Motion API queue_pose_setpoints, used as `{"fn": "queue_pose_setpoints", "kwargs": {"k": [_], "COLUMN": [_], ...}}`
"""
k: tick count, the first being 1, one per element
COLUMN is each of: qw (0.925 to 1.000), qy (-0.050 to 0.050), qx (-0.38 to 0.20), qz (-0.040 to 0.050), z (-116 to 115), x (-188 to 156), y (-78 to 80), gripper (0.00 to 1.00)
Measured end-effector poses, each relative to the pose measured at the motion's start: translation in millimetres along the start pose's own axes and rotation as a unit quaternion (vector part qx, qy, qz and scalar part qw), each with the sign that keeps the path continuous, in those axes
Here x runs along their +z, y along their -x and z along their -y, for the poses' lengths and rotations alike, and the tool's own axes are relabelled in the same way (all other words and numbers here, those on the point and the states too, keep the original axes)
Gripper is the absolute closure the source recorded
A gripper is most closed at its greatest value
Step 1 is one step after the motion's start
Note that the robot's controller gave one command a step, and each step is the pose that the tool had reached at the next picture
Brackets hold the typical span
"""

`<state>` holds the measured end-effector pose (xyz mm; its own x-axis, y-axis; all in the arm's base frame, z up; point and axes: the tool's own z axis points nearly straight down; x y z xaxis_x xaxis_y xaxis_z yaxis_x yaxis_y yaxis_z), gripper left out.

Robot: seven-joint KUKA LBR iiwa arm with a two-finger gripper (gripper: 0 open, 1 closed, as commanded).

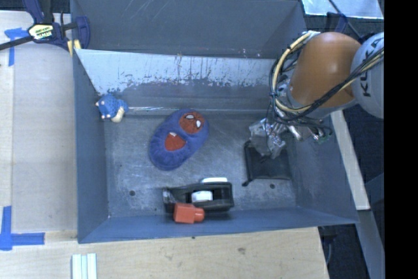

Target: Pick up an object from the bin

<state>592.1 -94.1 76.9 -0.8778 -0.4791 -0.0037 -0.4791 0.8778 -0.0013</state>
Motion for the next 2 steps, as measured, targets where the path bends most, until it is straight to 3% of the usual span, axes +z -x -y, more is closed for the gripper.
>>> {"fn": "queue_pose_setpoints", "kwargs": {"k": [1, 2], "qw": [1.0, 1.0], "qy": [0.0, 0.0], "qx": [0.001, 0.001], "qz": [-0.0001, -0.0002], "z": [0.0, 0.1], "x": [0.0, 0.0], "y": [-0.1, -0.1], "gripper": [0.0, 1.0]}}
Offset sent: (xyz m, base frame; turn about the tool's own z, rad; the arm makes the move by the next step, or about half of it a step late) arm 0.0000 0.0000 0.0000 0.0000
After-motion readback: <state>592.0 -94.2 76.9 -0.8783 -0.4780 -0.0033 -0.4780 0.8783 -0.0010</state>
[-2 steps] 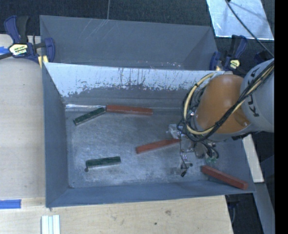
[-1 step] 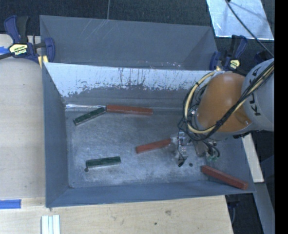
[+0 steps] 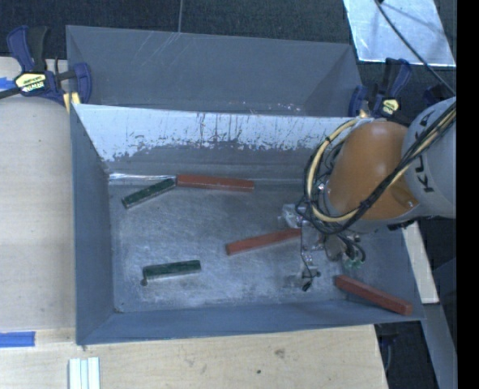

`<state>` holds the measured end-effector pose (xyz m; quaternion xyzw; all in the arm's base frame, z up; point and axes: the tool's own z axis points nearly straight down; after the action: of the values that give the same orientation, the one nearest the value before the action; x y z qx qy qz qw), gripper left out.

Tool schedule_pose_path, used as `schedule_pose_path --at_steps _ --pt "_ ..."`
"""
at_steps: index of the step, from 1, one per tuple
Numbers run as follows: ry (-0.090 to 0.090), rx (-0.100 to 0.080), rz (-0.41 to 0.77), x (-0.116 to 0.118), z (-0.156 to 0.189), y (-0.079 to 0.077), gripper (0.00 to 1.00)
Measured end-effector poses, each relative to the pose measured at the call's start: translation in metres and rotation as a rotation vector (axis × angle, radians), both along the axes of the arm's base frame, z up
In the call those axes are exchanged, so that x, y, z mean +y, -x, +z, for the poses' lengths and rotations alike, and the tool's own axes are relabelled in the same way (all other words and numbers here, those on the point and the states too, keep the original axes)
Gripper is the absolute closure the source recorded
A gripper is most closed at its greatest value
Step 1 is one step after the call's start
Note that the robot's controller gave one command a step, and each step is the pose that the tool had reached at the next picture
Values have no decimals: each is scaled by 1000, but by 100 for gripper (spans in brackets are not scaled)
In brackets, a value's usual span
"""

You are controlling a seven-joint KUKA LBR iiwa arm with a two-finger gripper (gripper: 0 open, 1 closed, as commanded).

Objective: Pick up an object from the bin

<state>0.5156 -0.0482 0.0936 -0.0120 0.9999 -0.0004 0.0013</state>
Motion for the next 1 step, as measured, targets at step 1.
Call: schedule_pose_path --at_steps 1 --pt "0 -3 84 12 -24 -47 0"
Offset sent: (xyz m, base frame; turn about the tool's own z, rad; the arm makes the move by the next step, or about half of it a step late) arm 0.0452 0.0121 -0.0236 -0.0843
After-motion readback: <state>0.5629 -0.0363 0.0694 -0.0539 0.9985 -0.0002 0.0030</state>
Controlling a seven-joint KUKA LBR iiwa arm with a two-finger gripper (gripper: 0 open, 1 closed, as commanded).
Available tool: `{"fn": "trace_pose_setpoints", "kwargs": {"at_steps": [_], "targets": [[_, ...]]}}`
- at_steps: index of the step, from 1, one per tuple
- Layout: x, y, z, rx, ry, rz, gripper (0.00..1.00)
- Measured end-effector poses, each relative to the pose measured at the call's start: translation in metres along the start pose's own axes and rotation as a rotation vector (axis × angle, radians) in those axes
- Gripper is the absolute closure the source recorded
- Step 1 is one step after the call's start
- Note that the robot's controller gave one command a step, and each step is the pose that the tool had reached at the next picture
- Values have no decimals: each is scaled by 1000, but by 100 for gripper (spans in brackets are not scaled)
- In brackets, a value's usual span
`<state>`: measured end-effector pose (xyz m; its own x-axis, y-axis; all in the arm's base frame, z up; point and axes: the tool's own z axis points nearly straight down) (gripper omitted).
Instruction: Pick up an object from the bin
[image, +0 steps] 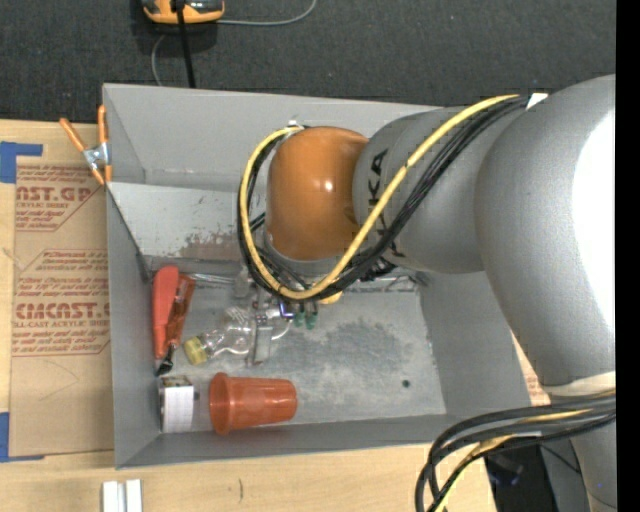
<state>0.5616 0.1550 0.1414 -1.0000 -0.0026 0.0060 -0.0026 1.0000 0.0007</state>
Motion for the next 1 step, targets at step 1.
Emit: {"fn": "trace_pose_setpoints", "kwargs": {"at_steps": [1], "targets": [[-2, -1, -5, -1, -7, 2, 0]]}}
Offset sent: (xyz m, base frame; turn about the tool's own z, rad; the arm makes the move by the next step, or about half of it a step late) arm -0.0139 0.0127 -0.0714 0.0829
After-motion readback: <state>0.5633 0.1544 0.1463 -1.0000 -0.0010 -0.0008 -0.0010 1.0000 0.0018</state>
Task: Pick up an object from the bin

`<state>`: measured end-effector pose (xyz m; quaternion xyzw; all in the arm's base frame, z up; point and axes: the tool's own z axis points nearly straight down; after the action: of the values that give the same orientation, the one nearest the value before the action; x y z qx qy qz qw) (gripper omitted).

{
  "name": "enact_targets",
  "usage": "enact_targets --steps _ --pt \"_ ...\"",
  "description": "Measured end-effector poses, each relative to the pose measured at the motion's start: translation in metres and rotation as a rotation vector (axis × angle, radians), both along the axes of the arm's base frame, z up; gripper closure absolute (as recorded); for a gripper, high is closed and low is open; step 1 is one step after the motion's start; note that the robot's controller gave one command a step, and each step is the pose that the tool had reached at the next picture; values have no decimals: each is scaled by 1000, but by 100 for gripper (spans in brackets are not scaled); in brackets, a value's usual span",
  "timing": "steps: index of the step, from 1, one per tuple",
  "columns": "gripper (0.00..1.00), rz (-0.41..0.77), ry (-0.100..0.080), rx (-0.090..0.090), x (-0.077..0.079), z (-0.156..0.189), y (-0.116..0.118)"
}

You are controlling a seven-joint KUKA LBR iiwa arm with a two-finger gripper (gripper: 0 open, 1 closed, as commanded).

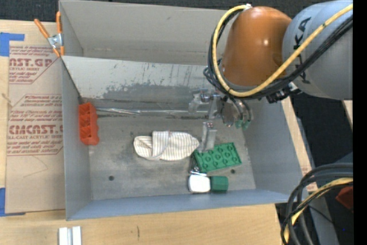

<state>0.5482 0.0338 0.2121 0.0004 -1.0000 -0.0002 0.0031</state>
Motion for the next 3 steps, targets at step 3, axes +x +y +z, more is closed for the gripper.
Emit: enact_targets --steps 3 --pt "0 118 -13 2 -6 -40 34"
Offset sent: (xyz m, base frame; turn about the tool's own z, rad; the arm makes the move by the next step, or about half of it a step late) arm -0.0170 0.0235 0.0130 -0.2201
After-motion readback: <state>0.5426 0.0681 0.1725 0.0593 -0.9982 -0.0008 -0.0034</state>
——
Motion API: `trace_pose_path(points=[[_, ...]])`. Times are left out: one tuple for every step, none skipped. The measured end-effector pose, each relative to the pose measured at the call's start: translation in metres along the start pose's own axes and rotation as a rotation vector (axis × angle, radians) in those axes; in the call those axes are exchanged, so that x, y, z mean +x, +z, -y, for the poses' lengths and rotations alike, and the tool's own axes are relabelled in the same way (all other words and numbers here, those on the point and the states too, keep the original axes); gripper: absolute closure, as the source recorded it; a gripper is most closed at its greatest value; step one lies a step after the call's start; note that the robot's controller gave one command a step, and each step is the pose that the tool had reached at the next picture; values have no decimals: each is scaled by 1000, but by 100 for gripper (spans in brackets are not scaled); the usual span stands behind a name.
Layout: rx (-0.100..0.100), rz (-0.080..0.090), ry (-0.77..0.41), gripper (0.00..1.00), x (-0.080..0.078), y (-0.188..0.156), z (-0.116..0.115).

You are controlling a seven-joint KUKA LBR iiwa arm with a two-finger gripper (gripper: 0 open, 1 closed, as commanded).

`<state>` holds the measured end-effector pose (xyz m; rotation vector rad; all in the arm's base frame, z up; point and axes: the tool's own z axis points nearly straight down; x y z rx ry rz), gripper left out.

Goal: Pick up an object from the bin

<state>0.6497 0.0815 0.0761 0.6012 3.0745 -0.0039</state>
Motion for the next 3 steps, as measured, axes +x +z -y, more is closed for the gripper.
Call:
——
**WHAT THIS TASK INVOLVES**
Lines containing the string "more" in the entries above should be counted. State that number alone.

**TASK RESPONSE**
3